State Senator Bryce Reeves (R-Spotsylvania) is supporting a lawsuit against the city of Charlottesville over the decision to give the Robert E. Lee statue to a museum that plans to melt it. The lawsuit argues that the city didn’t have a competitive or transparent process to consider offers to take the statue, and additionally argues that melting the statue violates the spirit of state law governing monument removals. According to the lawsuit, the statue has already been delivered to a foundry and broken up, although not yet melted down.
“The City can legally remove, relocate, contextualize or cover the Lee monument, but the General Assembly denied the City authority to alter or destroy it,” the Trevillian Station Battlefield Foundation and the Ratcliffe Foundation state in the lawsuit.
Reeves told The Virginia Star that although he didn’t support removing the monuments, he helped work on the bill so that a less-bad version could be passed. He helped remove a clause that would allow altering or destroying the monuments. Virginia is a Dillon Rule state, meaning that local governments only have authority directly granted by the legislature.

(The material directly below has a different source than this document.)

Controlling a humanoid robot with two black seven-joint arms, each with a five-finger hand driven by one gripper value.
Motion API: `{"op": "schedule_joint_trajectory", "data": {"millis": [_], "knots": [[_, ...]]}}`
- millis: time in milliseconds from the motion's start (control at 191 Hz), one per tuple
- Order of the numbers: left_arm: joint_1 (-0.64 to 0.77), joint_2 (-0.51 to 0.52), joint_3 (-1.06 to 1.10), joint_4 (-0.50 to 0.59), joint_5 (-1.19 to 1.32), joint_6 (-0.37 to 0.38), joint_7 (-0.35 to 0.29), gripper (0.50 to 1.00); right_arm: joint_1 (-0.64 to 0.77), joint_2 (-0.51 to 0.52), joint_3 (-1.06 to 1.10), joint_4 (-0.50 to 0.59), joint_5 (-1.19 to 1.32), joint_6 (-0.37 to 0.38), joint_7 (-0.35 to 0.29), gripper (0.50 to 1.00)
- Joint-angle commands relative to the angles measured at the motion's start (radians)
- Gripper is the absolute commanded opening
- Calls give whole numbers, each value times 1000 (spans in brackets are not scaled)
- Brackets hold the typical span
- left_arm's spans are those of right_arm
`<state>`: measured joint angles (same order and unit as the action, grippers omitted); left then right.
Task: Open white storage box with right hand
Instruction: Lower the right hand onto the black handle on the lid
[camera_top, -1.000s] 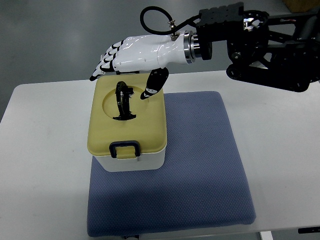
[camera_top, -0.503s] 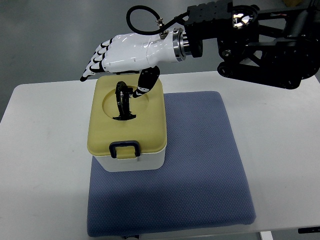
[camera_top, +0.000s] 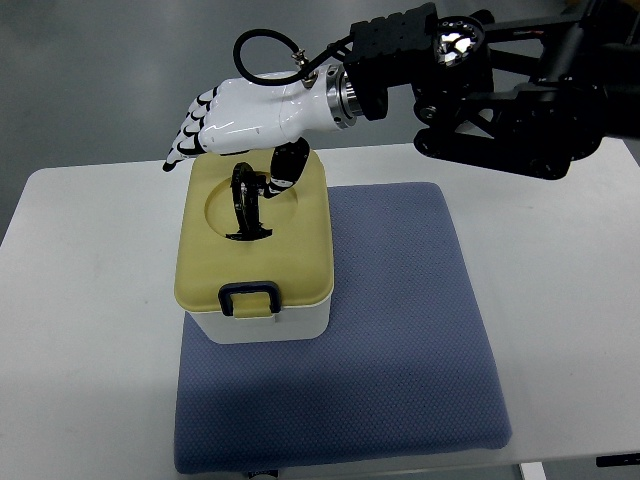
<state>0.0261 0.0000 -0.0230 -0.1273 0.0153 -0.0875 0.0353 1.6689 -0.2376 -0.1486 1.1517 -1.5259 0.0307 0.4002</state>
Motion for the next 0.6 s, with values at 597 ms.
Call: {"op": "schedule_joint_trajectory", "data": {"millis": [597], "knots": [[0, 0, 0, 0, 0, 0, 0, 1000, -27, 18, -40, -37, -48, -14, -1, 887]]}}
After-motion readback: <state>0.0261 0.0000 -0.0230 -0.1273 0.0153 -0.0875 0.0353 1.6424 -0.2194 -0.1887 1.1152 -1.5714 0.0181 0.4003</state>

“What we tried to do in Charlottesville, because there was an admission that they were going to actually destroy these monuments in violation of the intent of the General Assembly and what the actual bill reads, that’s why the lawsuit was filed,” Reeves said.
The plaintiffs in the lawsuit had previously applied to receive the statue. They seek a temporary injunction blocking further efforts to destroy the statue, and want a permanent injunction requiring Charlottesville to pay for repairs to the Lee statue. If it can’t be repaired, plaintiffs want the bronze from the statue to be uses as a civil war cannon and donated to Civil War battlefields, while the granite from the pedestal is used in memorials, including for Southern soldiers killed in action.

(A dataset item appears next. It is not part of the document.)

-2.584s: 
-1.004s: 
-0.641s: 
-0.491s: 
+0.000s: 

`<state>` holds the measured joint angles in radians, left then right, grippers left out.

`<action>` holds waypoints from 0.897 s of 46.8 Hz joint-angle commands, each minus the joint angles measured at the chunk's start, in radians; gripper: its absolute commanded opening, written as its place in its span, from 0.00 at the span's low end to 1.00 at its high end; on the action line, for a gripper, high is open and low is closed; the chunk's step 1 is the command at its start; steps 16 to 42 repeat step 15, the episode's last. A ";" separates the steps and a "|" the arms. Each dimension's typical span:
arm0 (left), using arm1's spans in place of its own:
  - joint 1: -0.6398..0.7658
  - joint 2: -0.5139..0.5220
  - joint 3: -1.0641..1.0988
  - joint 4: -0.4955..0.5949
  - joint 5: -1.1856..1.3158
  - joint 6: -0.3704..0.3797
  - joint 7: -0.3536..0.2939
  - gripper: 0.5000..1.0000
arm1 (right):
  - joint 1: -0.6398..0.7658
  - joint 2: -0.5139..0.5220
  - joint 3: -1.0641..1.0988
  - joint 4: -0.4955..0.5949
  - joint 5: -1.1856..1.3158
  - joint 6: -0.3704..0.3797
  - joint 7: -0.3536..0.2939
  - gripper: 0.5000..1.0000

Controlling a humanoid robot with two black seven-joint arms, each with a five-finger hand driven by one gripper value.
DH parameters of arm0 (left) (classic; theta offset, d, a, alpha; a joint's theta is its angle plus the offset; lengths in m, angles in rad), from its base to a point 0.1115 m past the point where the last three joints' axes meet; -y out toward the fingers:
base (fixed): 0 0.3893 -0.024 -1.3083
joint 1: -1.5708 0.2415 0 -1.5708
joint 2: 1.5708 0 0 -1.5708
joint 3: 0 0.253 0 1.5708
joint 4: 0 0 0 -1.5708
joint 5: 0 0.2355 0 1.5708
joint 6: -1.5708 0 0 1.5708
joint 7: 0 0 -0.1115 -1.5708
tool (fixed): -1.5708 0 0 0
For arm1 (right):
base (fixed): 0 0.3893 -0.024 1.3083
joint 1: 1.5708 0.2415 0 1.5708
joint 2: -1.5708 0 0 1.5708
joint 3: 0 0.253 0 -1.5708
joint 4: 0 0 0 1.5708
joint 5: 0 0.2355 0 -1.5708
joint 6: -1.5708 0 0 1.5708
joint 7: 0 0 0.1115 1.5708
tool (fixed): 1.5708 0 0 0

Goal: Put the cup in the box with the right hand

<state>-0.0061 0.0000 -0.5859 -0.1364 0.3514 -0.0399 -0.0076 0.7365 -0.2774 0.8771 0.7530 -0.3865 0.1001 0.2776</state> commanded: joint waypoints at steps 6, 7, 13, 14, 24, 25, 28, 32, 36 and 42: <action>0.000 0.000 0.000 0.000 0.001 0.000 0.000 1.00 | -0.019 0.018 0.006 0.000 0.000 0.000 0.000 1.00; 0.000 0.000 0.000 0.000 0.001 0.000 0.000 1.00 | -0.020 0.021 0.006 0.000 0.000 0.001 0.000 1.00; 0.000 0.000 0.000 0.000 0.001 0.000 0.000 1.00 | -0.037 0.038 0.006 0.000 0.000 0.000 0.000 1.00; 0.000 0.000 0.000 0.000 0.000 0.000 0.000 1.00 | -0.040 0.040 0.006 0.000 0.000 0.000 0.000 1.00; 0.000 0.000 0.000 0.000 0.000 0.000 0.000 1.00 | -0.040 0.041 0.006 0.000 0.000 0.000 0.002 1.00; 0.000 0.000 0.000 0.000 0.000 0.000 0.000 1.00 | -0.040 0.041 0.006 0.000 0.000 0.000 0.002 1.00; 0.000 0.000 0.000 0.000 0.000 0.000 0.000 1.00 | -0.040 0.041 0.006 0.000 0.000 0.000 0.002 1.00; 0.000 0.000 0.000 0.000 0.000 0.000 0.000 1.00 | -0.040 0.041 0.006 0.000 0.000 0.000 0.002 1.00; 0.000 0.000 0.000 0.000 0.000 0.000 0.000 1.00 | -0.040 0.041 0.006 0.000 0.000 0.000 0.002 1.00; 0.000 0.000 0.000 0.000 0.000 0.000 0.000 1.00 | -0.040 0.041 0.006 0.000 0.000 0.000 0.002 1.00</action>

In response to a December 14 letter the plaintiffs sent to the city after announcement of plans for the statue, City Attorney Lisa Robertson said that the statue is already the property of the Jefferson School African American Heritage Center. She disputed the argument that procurement laws were violated.

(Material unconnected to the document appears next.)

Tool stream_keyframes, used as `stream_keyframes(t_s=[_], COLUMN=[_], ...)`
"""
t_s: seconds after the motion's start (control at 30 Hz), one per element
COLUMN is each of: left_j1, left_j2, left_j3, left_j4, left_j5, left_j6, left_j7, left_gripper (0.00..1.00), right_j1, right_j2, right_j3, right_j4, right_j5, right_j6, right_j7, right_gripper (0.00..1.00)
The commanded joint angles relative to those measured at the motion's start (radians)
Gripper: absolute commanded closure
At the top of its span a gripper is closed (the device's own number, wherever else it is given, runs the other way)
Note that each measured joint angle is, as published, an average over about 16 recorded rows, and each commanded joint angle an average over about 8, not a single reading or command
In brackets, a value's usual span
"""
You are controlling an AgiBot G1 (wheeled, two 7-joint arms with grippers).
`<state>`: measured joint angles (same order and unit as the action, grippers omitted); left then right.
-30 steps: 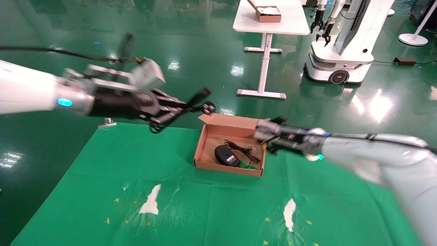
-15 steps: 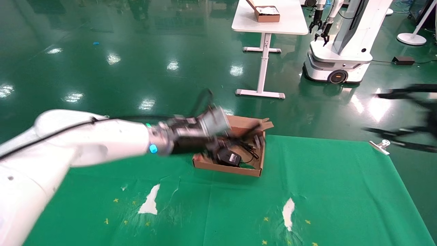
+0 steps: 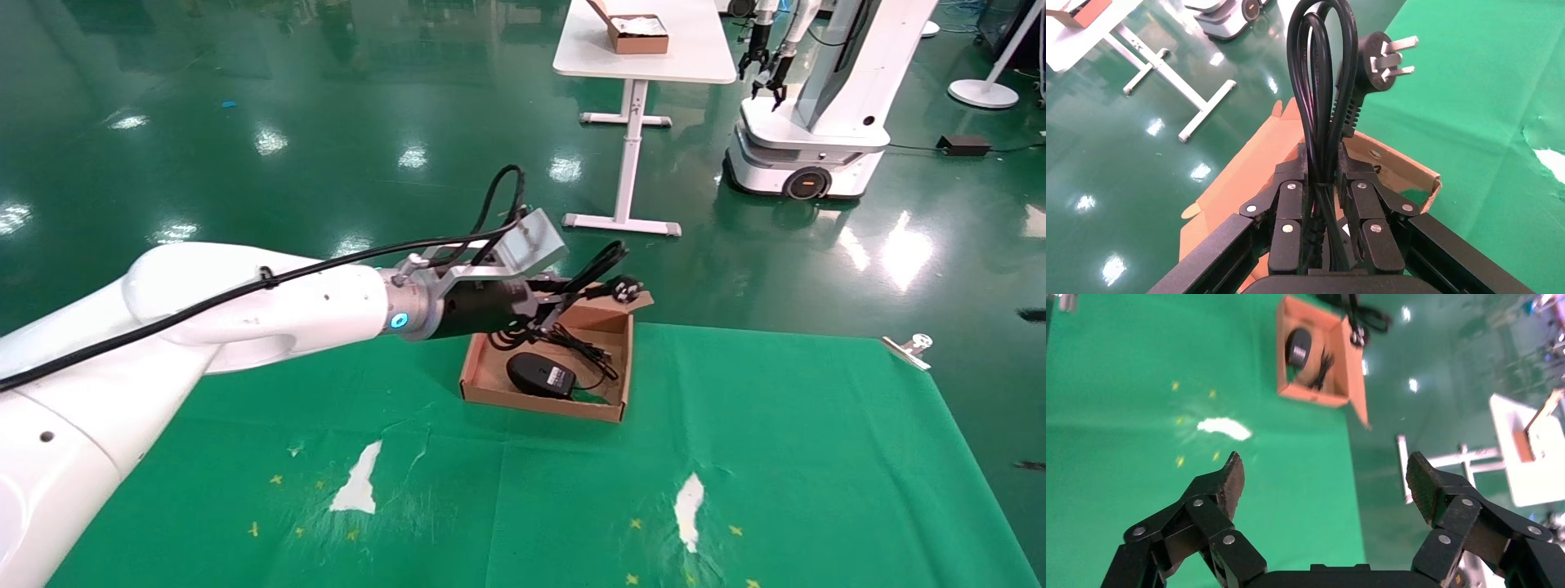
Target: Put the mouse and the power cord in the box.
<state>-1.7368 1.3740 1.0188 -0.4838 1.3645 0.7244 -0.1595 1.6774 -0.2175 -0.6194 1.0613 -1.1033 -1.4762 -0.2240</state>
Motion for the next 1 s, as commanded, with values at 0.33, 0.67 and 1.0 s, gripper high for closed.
stream_keyframes(t_s=[0.33,0.67,1.0], left_j1=[-0.003,0.077,0.202], left_j2=[-0.004,-0.095,-0.238], left_j3=[0.078,-0.021,-0.175], left_j4=[-0.045,-0.135,-0.278], left_j5=[-0.034,-0.107,-0.220], left_j6=[-0.040,0.057,0.210], left_j7=[-0.054,-0.051,-0.046], left_gripper=[0.00,0.00,0.00], right_j1=[-0.068,-0.119,-0.220], right_j2=[0.037,-0.008,-0.088], right_j3=[-0.009,0.025,0.091], right_j4=[0.234,0.223,0.223], right_j5=[0.051,0.081,0.142], right_j6=[0.152,0.132,0.101], right_j7=[0.118,0.156,0.209], right_gripper=[0.00,0.00,0.00])
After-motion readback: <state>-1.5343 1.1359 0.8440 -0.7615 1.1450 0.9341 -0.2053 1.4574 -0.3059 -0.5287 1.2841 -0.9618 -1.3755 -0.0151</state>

Robertson’s letter states, “In this case, the fact that the words ‘alter’ or ‘destroy’ do not appear in section 15.2-1812(B) as an express restriction on governing bodies’ sole authority to decide a final disposition is a clear indication that the General Assembly did not seek at the state level to control what happens to a statue following a transfer of ownership by the local governing body.”
Reeves is also concerned about the way monument removals are being handled by state and city officials in Richmond, but as a legislator, the attorney general represents him in lawsuits. Current Attorney General Mark Herring has shown no interest in fighting monument removal, and current Governor Ralph Northam is working with Richmond officials to complete monument removal before the new Republican administration takes office later this month. Reeves has said he’d work with a conservative attorney general to fight violations of Virginia’s monument law.
Reeves staffer Mark Snesavage said they’re in preliminary discussions with Attorney General-elect Jason Miyares’ staff.
“Knowing that Republicans are coming in, [Democrats are] not leaving much left,” Reeves said.
Reeves identified legal problems in Richmond’s approach to the monuments. He criticized Mayor Levar Stoney allowing the monuments to be defaced, noted that the law requires the Department of Historic Resources to oversee contextualization efforts, and criticized the city’s decision process to determine which organizations get the monuments. That could lead to a lawsuit to try to block further action until Republicans take office.
“I haven’t talked to some of the aggrieved parties yet, but there has been talk about another lawsuit, trying to file an injunction, because what’s happening is no real due process for some of the other organizations,” Reeves said.